The chipmaker plans to start mass production using the 5nm manufacturing process late next year or in early 2020, CEO and vice chairman C.C. Wei said yesterday. The company is to spend NT$750 billion (US$24.75 billion) to build a plant in the Southern Taiwan Science Park in Tainan, construction of which started earlier this year, Wei said at a TSMC technology forum in Hsinchu.

The plant's annual production is expected to surpass 1 million 12-inch silicon wafers, he said.

TSMC's total output for this year is forecast to reach 12 million 12-inch equivalent wafers, with products on the 7nm and 10nm processes to double from last year, he said.

GlobalFoundries announced its first 7nm process at IEDM late last year. The foundry is using ArFi with quadruple patterning, which should soon be in risk production and will be in mass production sometime in 2019. This 7LP process will be used to manufacture AMD and IBM processors.

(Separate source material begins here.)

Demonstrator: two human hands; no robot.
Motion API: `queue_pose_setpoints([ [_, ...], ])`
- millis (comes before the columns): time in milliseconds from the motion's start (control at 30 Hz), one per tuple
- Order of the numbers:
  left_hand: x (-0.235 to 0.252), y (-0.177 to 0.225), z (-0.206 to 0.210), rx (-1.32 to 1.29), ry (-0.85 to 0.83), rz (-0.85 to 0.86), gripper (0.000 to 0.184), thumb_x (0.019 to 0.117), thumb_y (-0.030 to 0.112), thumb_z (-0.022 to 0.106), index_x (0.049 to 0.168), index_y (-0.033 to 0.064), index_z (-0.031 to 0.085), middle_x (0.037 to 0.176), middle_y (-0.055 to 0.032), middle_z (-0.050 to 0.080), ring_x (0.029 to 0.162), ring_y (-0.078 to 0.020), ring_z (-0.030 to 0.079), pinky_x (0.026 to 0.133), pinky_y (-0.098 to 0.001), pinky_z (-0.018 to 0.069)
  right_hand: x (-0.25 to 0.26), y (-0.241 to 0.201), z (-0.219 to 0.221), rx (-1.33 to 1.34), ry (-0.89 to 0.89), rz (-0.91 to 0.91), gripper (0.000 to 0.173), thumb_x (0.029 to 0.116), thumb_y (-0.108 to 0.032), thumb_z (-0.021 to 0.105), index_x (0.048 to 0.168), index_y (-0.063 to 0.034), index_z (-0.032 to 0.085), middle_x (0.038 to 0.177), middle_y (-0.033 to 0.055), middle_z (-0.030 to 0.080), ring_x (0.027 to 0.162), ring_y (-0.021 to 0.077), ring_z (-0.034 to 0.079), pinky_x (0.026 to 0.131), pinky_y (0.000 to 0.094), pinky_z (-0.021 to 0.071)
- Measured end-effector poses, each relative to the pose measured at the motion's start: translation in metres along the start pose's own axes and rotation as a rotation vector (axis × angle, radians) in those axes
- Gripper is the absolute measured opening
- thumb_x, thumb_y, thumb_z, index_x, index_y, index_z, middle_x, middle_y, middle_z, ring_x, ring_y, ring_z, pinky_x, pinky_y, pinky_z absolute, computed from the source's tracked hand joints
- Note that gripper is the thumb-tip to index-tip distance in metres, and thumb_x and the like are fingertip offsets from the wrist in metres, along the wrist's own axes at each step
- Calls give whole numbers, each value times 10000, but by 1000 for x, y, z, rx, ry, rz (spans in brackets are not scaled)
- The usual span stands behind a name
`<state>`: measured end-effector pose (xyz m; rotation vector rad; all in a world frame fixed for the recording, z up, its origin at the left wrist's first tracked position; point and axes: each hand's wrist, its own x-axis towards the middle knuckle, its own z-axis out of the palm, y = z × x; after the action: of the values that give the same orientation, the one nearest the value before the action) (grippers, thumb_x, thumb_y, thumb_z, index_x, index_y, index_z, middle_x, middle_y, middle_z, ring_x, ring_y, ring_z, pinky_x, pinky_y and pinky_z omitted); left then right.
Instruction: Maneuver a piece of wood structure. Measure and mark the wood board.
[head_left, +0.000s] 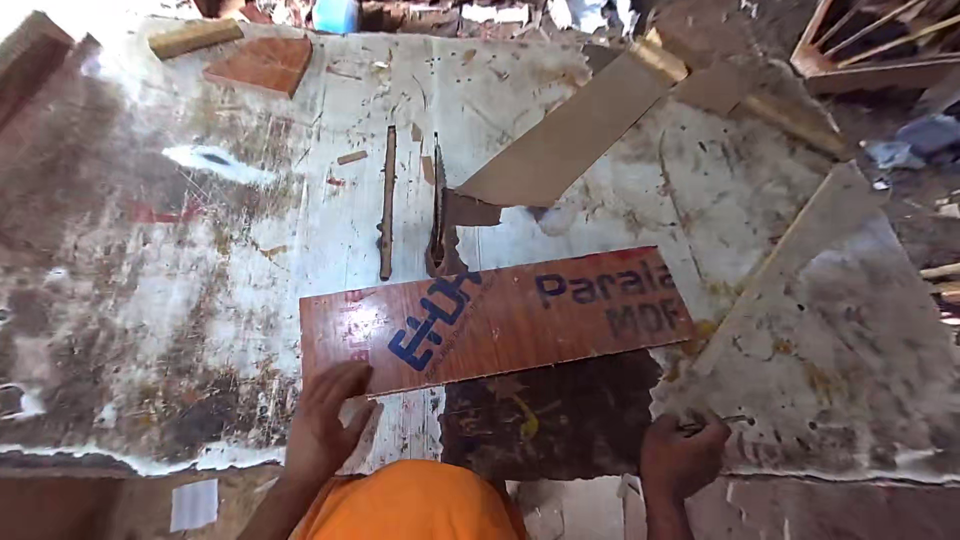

The 7LP process has a fin pitch of 30nm and gate pitch of 56nm, and the SRAM cell size measures 0.0269 square microns. Overall GlobalFoundries promises 40 percent better transistor performance and a 30 percent cost reduction, compared to the GF's current 14nm process.

Intel expects to start production of 10nm mainstream processors sometime in 2019. This 10nm process also uses ArF immersion with self-aligned quadruple patterning. The 10nm process has a fin pitch of 34nm and gate pitch of 54nm, and a SRAM cell size of 0.0312 square microns.